Measurements of peripheral and deep body temperature in cattle – A review

Automation of the measurement of the physiological and behavioural parameters of livestock has become an important goal for both scientists and farmers. Accurate data and knowledge about farmed animals, especially in cattle breeding, are needed. Proper early diagnosis of a cow's health status in real time allows for preventing the development of infection, oestrus detection and leads to reduced environmental stress. Thus, it contributes to more effective herd management. Among the physiological parameters, body temperature and its fluctuations are key indicators of health and well-being in animals. Currently, along with the development of technical solutions and their implementation, increasingly more attention is being paid to the continuously measurement of body core and peripheral temperature in animals.

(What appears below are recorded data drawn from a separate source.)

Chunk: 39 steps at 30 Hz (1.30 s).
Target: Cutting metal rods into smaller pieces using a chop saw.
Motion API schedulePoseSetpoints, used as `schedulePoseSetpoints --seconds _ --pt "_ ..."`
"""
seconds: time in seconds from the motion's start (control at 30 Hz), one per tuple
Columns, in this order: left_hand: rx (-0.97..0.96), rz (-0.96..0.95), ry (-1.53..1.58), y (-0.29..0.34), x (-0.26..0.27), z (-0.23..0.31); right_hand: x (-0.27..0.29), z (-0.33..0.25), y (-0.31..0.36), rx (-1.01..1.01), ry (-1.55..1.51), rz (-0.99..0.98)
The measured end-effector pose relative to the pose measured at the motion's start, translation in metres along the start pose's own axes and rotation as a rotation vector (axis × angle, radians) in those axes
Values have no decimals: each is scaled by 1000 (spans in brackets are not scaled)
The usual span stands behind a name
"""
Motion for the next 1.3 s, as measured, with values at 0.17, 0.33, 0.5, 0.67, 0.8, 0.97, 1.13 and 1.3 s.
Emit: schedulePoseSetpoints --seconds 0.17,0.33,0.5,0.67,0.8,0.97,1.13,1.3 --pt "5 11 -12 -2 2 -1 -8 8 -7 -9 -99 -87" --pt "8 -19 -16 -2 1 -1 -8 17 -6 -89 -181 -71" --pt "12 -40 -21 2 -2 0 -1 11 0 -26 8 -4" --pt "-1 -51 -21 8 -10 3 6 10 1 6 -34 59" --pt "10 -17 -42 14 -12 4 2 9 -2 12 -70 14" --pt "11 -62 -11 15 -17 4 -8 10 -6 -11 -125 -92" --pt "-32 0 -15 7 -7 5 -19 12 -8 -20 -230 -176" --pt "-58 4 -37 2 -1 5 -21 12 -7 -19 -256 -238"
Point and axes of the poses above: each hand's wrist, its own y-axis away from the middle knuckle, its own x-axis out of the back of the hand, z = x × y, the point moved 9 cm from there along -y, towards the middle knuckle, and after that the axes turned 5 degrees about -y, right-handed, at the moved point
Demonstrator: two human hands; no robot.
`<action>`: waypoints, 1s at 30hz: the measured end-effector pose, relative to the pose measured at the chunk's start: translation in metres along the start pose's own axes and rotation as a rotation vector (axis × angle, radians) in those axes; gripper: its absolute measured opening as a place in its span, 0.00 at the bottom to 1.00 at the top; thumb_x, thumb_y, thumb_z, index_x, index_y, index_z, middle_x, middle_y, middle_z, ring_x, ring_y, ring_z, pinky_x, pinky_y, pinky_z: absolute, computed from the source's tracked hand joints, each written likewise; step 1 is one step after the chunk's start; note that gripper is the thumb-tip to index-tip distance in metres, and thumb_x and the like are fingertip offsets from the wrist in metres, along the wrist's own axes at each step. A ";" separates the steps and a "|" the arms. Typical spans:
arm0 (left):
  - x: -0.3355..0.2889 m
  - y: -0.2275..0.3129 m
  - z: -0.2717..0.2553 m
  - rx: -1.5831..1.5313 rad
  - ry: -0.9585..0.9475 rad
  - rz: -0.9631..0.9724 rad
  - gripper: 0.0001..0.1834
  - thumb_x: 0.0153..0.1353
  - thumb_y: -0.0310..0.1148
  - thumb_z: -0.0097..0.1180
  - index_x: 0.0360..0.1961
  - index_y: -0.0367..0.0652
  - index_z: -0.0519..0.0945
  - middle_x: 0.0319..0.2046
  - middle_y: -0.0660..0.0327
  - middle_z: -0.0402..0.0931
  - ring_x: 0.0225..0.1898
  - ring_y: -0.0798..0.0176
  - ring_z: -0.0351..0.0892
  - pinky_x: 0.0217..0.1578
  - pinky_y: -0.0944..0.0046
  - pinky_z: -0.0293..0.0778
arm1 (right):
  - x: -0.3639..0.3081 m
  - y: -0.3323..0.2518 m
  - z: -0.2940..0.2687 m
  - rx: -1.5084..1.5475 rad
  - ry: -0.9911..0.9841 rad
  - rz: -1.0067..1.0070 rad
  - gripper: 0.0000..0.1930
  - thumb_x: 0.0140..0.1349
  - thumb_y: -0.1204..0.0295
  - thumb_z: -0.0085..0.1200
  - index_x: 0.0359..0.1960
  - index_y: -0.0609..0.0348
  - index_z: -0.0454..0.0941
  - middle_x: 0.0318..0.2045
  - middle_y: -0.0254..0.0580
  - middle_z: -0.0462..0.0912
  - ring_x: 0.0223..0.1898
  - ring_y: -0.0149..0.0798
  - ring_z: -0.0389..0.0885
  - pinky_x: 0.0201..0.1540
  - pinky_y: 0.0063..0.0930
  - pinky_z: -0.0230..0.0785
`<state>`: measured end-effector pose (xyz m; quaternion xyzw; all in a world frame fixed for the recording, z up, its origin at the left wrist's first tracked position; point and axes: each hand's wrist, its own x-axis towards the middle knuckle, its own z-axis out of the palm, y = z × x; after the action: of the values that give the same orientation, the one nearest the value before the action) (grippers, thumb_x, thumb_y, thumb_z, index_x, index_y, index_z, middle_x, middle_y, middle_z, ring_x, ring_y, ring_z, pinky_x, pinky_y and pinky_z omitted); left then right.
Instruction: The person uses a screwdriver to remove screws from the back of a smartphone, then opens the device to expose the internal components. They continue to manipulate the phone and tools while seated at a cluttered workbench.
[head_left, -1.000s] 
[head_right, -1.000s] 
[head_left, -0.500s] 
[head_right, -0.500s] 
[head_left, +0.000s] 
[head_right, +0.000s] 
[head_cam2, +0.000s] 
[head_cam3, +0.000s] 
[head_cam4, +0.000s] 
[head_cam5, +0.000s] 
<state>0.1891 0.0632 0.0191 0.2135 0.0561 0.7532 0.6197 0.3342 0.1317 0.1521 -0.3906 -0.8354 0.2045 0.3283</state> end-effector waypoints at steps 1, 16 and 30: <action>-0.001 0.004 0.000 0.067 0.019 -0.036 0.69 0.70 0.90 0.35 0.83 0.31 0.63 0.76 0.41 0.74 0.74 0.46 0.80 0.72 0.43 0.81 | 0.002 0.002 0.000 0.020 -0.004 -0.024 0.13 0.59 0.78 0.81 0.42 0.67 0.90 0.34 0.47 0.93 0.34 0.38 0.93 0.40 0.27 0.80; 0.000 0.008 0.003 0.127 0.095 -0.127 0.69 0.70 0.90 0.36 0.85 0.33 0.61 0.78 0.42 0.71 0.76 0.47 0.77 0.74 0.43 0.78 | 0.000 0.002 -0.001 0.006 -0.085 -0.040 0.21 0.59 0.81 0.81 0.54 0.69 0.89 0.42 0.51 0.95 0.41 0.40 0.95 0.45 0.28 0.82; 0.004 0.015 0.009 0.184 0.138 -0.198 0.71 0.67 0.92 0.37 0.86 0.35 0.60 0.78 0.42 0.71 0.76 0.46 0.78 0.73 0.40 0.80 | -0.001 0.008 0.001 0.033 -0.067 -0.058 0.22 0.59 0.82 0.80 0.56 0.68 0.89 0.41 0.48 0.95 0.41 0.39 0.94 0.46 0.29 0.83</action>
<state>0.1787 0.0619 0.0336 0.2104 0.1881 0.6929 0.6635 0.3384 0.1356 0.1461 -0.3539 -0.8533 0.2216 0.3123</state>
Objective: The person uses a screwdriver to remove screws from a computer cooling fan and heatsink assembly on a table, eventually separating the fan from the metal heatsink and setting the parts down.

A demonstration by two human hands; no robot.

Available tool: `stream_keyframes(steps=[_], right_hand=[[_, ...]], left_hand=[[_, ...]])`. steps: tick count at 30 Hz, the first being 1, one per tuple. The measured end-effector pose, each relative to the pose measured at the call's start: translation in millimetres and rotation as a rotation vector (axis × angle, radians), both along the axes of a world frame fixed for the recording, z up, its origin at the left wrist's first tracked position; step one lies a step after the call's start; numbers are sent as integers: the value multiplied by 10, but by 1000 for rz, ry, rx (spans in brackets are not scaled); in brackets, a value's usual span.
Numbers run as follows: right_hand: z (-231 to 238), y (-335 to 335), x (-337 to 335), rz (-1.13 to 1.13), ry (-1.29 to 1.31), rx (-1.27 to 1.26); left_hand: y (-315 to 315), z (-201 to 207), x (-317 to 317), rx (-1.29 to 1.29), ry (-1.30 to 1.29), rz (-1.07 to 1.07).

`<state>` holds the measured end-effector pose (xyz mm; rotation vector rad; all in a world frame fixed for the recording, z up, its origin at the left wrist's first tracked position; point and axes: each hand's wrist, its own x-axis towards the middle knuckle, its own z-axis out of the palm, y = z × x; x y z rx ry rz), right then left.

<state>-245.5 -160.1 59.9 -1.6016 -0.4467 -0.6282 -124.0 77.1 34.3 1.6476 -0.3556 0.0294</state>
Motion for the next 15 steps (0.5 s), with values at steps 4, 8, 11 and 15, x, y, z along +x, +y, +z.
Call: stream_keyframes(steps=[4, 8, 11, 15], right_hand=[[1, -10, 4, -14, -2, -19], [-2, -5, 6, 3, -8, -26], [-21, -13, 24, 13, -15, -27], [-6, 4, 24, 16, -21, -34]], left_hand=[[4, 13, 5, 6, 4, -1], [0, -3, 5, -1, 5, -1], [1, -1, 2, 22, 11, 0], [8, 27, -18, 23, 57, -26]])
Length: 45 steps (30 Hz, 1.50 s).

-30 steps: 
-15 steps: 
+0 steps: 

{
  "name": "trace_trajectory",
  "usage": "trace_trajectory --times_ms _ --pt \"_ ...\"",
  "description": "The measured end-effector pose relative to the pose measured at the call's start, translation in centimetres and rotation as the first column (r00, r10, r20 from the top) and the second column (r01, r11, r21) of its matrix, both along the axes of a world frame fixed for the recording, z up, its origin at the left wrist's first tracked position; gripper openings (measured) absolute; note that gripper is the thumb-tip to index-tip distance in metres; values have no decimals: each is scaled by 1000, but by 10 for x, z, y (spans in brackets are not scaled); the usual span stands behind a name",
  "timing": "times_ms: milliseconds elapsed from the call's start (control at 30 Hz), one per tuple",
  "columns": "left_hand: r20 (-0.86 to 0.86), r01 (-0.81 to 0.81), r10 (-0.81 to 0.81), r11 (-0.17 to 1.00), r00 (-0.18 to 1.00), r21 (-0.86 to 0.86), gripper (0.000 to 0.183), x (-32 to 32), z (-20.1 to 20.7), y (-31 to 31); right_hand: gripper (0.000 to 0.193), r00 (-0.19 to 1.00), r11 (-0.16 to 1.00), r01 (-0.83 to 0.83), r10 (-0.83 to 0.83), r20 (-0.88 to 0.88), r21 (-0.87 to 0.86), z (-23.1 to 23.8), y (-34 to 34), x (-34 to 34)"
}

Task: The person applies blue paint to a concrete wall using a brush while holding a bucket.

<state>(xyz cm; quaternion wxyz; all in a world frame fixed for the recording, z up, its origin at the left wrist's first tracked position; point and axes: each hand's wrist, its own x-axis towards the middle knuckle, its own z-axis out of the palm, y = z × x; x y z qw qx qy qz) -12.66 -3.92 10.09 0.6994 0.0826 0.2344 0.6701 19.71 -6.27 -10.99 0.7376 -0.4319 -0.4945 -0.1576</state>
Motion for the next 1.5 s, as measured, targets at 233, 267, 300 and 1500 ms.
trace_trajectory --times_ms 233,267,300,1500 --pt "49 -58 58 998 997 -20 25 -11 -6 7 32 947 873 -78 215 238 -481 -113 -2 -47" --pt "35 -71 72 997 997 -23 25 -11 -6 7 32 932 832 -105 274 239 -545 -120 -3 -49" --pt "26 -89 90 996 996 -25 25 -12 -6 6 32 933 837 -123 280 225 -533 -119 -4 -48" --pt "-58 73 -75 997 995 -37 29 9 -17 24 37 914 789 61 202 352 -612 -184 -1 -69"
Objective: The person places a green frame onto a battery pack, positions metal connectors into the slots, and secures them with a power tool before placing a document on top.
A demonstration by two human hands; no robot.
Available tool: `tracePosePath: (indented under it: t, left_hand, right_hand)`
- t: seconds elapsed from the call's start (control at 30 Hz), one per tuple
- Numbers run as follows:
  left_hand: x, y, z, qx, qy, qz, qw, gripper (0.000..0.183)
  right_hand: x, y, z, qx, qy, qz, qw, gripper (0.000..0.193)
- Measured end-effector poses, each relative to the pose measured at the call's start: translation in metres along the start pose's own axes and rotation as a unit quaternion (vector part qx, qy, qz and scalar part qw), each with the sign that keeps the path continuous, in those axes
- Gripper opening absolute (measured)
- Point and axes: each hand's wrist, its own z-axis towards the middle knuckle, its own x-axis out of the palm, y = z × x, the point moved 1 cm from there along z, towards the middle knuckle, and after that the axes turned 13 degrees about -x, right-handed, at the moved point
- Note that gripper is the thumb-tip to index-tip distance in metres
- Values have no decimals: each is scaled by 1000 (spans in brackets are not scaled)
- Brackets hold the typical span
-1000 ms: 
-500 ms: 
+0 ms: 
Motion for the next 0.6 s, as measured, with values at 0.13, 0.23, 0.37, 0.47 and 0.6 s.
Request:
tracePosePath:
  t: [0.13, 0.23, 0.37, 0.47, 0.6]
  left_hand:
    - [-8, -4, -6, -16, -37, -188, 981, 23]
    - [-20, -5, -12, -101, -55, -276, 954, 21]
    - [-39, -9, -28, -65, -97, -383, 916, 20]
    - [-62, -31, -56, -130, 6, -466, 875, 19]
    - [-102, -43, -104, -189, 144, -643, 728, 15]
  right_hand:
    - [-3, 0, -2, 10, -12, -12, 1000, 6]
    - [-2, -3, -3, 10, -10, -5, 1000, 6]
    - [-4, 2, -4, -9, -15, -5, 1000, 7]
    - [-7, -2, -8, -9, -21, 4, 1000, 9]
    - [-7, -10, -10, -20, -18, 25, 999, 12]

Recently there has been an increased number of publications devoted to this subject. However, there is a need to systematise this knowledge as these studies have had different purposes, have been performed in various environmental conditions, and the measurements were taken using different methods and equipment. As such, the results obtained by the different authors often may not be comparable. For this reason, this paper has two main purposes: to present the most widely used continuous methods of peripheral and body core temperature measurement, and to show its references values which characterise the individual locations of the cattle body in thermoneutral ambient. An analysis of the professional publications regarding measurements of peripheral and deep body temperature led to the conclusion that these methods have high research and diagnostic potential. However, it is necessary to standardised research to enable better and more comparable results, including among others; different cattle groups, animal age, health and environmental conditions.